I have a dataframe:
+--------------------+------+
|people |person|
+--------------------+------+
|[[jack, jill, hero]]|joker |
+--------------------+------+
It's schema:
root
|-- people: struct (nullable = true)
| |-- person: array (nullable = true)
| | |-- element: string (containsNull = true)
|-- person: string (nullable = true)
Here, root--person is a string. So, I can update this field using udf as:
def updateString = udf((s: String) => {
"Mr. " + s
})
df.withColumn("person", updateString(col("person"))).select("person").show(false)
output:
+---------+
|person |
+---------+
|Mr. joker|
+---------+
I want to do same operation on root--people--person column which contains array of person. How to achieve this using udf?

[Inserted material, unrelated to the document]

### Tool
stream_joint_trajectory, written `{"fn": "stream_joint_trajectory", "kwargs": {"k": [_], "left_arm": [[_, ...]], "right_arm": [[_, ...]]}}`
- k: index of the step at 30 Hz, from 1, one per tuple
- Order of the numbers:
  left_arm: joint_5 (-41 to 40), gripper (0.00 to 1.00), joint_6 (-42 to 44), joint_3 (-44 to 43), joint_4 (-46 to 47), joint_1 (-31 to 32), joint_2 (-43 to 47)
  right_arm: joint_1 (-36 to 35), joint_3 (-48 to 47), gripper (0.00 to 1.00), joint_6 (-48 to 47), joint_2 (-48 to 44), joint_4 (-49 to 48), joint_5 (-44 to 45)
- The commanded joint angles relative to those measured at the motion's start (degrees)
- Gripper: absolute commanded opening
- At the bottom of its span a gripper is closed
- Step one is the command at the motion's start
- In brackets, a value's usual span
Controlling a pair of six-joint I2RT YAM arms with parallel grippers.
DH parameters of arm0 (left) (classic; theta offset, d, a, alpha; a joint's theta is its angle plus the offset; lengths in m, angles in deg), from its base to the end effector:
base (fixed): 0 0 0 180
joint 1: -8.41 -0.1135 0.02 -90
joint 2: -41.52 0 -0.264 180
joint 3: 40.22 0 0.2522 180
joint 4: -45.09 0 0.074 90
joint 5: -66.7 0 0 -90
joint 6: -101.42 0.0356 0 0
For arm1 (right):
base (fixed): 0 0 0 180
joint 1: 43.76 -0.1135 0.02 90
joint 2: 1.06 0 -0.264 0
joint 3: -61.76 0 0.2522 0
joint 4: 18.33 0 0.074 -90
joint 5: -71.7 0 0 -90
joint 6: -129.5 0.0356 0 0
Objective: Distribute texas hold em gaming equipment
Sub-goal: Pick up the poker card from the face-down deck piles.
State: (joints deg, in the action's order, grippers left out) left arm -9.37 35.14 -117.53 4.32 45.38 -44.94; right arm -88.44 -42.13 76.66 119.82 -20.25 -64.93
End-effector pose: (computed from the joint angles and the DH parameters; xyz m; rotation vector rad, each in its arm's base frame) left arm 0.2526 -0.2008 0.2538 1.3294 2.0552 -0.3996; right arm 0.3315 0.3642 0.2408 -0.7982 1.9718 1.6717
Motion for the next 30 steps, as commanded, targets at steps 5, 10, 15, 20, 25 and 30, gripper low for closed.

def updateArray = udf((arr: Seq[Row]) => ???
df.withColumn("people", updateArray(col("people.person"))).select("people").show(false)
expected:
+------------------------------+
|people |
+------------------------------+
|[Mr. hero, Mr. jack, Mr. jill]|
+------------------------------+
Edit: I also want to preserve its schema after updating root--people--person.
Expected schema of people:
df.select("people").printSchema()
root
|-- people: struct (nullable = false)
| |-- person: array (nullable = true)
| | |-- element: string (containsNull = true)
Thanks,
The problem here is that people is s struct with only 1 field. In your UDF, you need to return Tuple1 and then further cast the output of your UDF to keep the names correct:
def updateArray = udf((r: Row) => Tuple1(r.getAs[Seq[String]](0).map(x=>"Mr."+x)))
val newDF = df
.withColumn("people",updateArray($"people").cast("struct<person:array<string>>"))
newDF.printSchema()
newDF.show()
gives
root
|-- people: struct (nullable = true)
| |-- person: array (nullable = true)
| | |-- element: string (containsNull = true)
|-- person: string (nullable = true)
+--------------------+------+
| people|person|
+--------------------+------+
|[[Mr.jack, Mr.jil...| joker|
+--------------------+------+
for you just need to update your function and everything remains the same.
here is the code snippet.
scala> df2.show
+------+------------------+
|people| person|
+------+------------------+
| joker|[jack, jill, hero]|
+------+------------------+
//jus order is changed
I just updated your function instead of using Row I am using here Seq[String]
scala> def updateArray = udf((arr: Seq[String]) => arr.map(x=>"Mr."+x))
scala> df2.withColumn("test",updateArray($"person")).show(false)
+------+------------------+---------------------------+
|people|person |test |
+------+------------------+---------------------------+
|joker |[jack, jill, hero]|[Mr.jack, Mr.jill, Mr.hero]|
+------+------------------+---------------------------+
//keep all the column for testing purpose you could drop if you dont want.
let me know if you want to know more about same.
Let's create data for testing
scala> val data = Seq((List(Array("ja", "ji", "he")), "person")).toDF("people", "person")
data: org.apache.spark.sql.DataFrame = [people: array<array<string>>, person: string]
scala> data.printSchema
root
|-- people: array (nullable = true)
| |-- element: array (containsNull = true)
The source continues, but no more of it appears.